監督には「勝負師」と「教育者」の2つのタイプがある。去る11月25日、心不全のため91歳で世を去った西本幸雄さんは、後者の典型だった。

 西本さんは鉄拳も辞さずの覚悟でダイヤモンドの原石を磨き上げ、日本シリーズに8回もチームを導きながら(大毎1回、阪急5回、近鉄2回)、しかし8回とも敗れた。そのため“悲運の闘将”と呼ばれた。
だが、本人は「オレは幸運だったと思う」と語り、こう続けた。
「確かにオレは日本シリーズで8回も負けたけど、強がりではなく後悔はない。自分のつくったチームが上り坂にあると感じる時の快感は優勝よりええもんよ」

 短期決戦に弱い理由については、こう語っていた。
「オレの場合、短期決戦は“早く勝ってしまいたい”という気持ちが強いあまり、ことごとくしくじってしもうた。しかもシリーズ中、“オレもよく、ここまでのチームをつくったもんや”と自己満足するもんやから、スキが出て引っくり返されてしまう。
 特に阪急の時がそうやったな。オレが鍛えた選手が、あのONと勝負しとるわけよ。もう、それ見ただけで涙出そうになったね。よう、ここまできたもんやと……」

 告別式に訪れた元阪急の盗塁日本記録保持者・福本豊は「人間、頑張ったら何でもできるということを教えてもろうた。鍛えていただいた。“オヤジ”“父ちゃん”。そんな感じやった」と神妙な面持ちで語った。
 考えてみれば福本はドラフト7位の入団。プロ入り当初は左打ちで俊足を活かそうと左方向へ流す練習ばかりしていた。これに怒ったのが西本さん。
「こぢんまりまとまるな。引っ張れんバッターじゃ、行き詰まるぞ」
この一言で福本は考えを改めた。トップバッターとしての先頭打者本塁打43本はNPB記録である。

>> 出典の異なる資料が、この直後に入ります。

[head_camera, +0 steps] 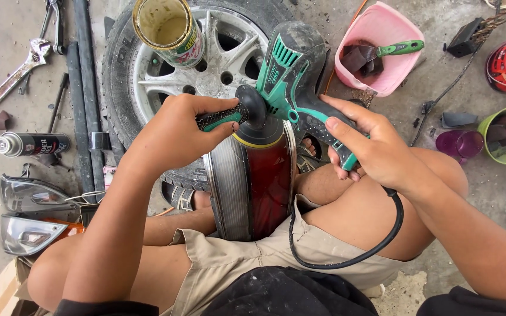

 西本野球の原点は「反骨」だと思う。打倒セ・リーグ、打倒巨人――。阪急、近鉄の監督時代は、同じ関西を本拠地とする阪神に実力的には上回りながらも人気面では後塵を拝し続けた。
その反骨精神は太平洋戦争中、軍隊に入った頃のこんなエピソードからも垣間見える。
<われわれ新兵は、現地の将校や古兵のために、衣類、装備を身につけて運んだようなものだった。使い古した服や靴を渡され、サイズが合わないと申し出ると、「服や靴に体を合わせろ」と言われた。シビアな世界というよりも、滑稽だと思った>(『私の履歴書――プロ野球伝説の名将』日経ビジネス文庫)

 プロ野球の監督になってからも、日本シリーズでのスクイズ失敗を巡り、大毎・永田雅一オーナーと口論になり、解任された。阪急では指揮官としての是非を問うかたちで選手たちによる無記名の信任投票を実施した。これまでの球界の常識では考えられなかったような“事件”を次々と引き起こしている。
 監督生活20年で通算1384勝。これは歴代6位の記録である。